**Activity:** Every line of the material is to be quoted verbatim, minus the pictures.

**Given information:**
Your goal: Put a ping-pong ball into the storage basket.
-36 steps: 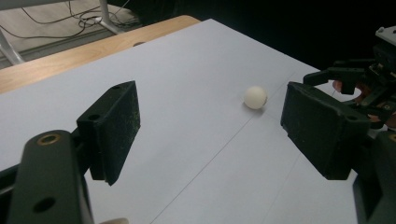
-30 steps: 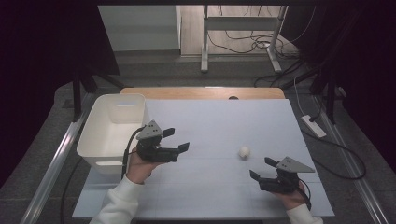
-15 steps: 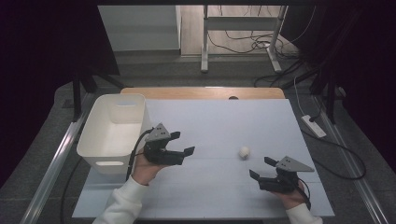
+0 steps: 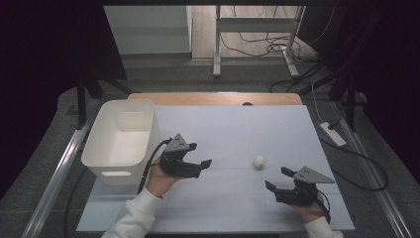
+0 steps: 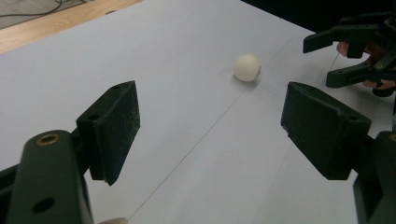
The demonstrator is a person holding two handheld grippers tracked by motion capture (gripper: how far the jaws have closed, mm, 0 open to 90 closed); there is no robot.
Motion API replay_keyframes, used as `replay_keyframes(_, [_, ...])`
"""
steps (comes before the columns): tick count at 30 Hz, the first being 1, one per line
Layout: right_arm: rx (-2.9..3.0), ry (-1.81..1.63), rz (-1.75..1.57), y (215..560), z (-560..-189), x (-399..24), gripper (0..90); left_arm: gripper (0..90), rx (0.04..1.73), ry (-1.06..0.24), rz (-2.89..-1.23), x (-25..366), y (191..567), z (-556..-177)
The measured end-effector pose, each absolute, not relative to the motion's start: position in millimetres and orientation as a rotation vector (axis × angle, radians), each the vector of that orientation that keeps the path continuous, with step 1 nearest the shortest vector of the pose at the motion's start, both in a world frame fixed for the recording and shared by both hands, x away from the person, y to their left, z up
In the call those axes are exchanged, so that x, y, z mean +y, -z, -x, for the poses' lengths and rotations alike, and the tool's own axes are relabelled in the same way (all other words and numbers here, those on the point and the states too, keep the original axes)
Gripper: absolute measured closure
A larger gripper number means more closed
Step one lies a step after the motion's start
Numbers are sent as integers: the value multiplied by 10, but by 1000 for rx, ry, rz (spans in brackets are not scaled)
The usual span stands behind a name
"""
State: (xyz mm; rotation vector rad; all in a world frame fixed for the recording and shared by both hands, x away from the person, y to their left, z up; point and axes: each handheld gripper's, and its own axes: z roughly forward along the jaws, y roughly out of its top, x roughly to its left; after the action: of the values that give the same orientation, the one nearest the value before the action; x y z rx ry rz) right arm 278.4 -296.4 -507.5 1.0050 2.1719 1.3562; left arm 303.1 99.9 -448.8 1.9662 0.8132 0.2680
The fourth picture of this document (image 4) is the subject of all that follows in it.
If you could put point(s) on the white metal stand frame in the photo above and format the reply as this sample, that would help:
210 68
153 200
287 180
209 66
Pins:
217 49

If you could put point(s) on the white power strip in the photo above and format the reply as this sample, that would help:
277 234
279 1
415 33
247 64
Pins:
333 134

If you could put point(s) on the dark curtain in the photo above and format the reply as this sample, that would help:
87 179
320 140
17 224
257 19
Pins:
39 66
389 66

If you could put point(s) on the white plastic bin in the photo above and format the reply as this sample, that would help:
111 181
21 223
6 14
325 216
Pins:
115 142

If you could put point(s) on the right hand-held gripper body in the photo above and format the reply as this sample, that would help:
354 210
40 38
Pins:
295 196

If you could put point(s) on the white cabinet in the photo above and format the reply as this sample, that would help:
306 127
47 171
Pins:
148 29

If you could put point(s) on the metal floor rail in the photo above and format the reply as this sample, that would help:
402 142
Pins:
379 191
56 178

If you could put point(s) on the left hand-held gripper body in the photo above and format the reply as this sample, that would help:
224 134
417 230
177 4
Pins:
180 167

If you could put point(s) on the person's left hand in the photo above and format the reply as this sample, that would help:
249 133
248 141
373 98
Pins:
160 183

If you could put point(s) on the white board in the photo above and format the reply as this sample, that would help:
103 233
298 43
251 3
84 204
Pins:
231 205

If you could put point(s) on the white ball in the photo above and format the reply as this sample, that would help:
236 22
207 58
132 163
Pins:
259 162

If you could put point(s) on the person's right hand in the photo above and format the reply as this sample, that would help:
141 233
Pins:
310 211

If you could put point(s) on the black stand legs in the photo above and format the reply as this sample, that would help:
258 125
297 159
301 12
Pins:
350 105
81 105

**Answer to this task:**
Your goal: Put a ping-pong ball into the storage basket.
-36 steps: 
-30 steps: 
-15 steps: 
+0 steps: 
+0 steps: 
The demonstrator is a person holding two handheld grippers tracked by motion capture (gripper: how far the jaws have closed, mm, 0 open to 90 closed); there is no robot.
Motion API replay_keyframes, used as `replay_keyframes(_, [_, ...])`
"""
steps (comes before the columns): tick count at 30 Hz, the first being 1, one per line
Layout: right_arm: rx (-2.9..3.0), ry (-1.81..1.63), rz (-1.75..1.57), y (215..560), z (-560..-189), x (-399..24), gripper (0..90); left_arm: gripper (0..90), rx (0.04..1.73), ry (-1.06..0.24), rz (-2.89..-1.23), x (-25..366), y (191..567), z (-556..-177)
The measured end-effector pose, each absolute, not relative to the motion's start: position in millimetres and orientation as a rotation vector (axis × angle, radians), each the vector of that orientation that keeps the path continuous, with step 1 nearest the shortest vector of the pose at the motion's start, both in a world frame fixed for the recording and shared by both hands, x away from the person, y to their left, z up
In the call those axes are exchanged, so that x, y, z mean +y, -z, -x, for the poses' lengths and rotations alike, and the tool's own axes are relabelled in the same way (all other words and numbers here, those on the point and the states too, keep the original axes)
Gripper: absolute measured closure
A larger gripper number means more closed
Step one lies a step after the motion's start
Numbers are sent as integers: the value multiplied by 10, but by 1000 for rx, ry, rz (spans in brackets are not scaled)
The usual span stands behind a name
"""
State: (xyz mm; rotation vector rad; all in a world frame fixed for the recording and shared by both hands, x away from the person, y to their left, z up; point and axes: each handheld gripper's, and its own axes: z roughly forward along the jaws, y roughly out of its top, x roughly to its left; after the action: of the values that give the same orientation, the one nearest the value before the action; x y z rx ry rz) right arm 278.4 -296.4 -507.5 1.0050 2.1719 1.3562; left arm 303.1 99.9 -448.8 1.9662 0.8132 0.2680
The fourth picture of this document (image 4) is the subject of all that follows in it.
If you could put point(s) on the white metal stand frame in the photo above and format the reply as this sample, that would help:
210 68
153 200
287 180
209 66
Pins:
217 49

If you could put point(s) on the white power strip in the photo above and format the reply as this sample, that would help:
277 234
279 1
415 33
247 64
Pins:
333 134

If you could put point(s) on the dark curtain in the photo above and format the reply as this sample, that would help:
87 179
320 140
17 224
257 19
Pins:
39 66
389 66

If you could put point(s) on the white plastic bin in the photo above and format the reply as this sample, that would help:
111 181
21 223
6 14
325 216
Pins:
115 142

If you could put point(s) on the right hand-held gripper body in the photo above and format the reply as this sample, that would help:
354 210
40 38
Pins:
295 196

If you could put point(s) on the white cabinet in the photo above and format the reply as this sample, that would help:
306 127
47 171
Pins:
148 29

If you could put point(s) on the metal floor rail in the photo above and format the reply as this sample, that would help:
402 142
Pins:
379 191
56 178

If you could put point(s) on the left hand-held gripper body in the photo above and format the reply as this sample, that would help:
224 134
417 230
177 4
Pins:
180 167

If you could put point(s) on the person's left hand in the photo above and format the reply as this sample, that would help:
249 133
248 141
373 98
Pins:
160 183

If you could put point(s) on the white board in the photo above and format the reply as this sample, that would help:
103 233
298 43
251 3
84 204
Pins:
231 205

If you could put point(s) on the white ball in the photo above and format the reply as this sample, that would help:
236 22
207 58
132 163
Pins:
259 162

If you could put point(s) on the person's right hand in the photo above and format the reply as this sample, that would help:
141 233
Pins:
310 211

If you could put point(s) on the black stand legs in the photo above and format the reply as this sample, that would help:
258 125
297 159
301 12
Pins:
350 105
81 105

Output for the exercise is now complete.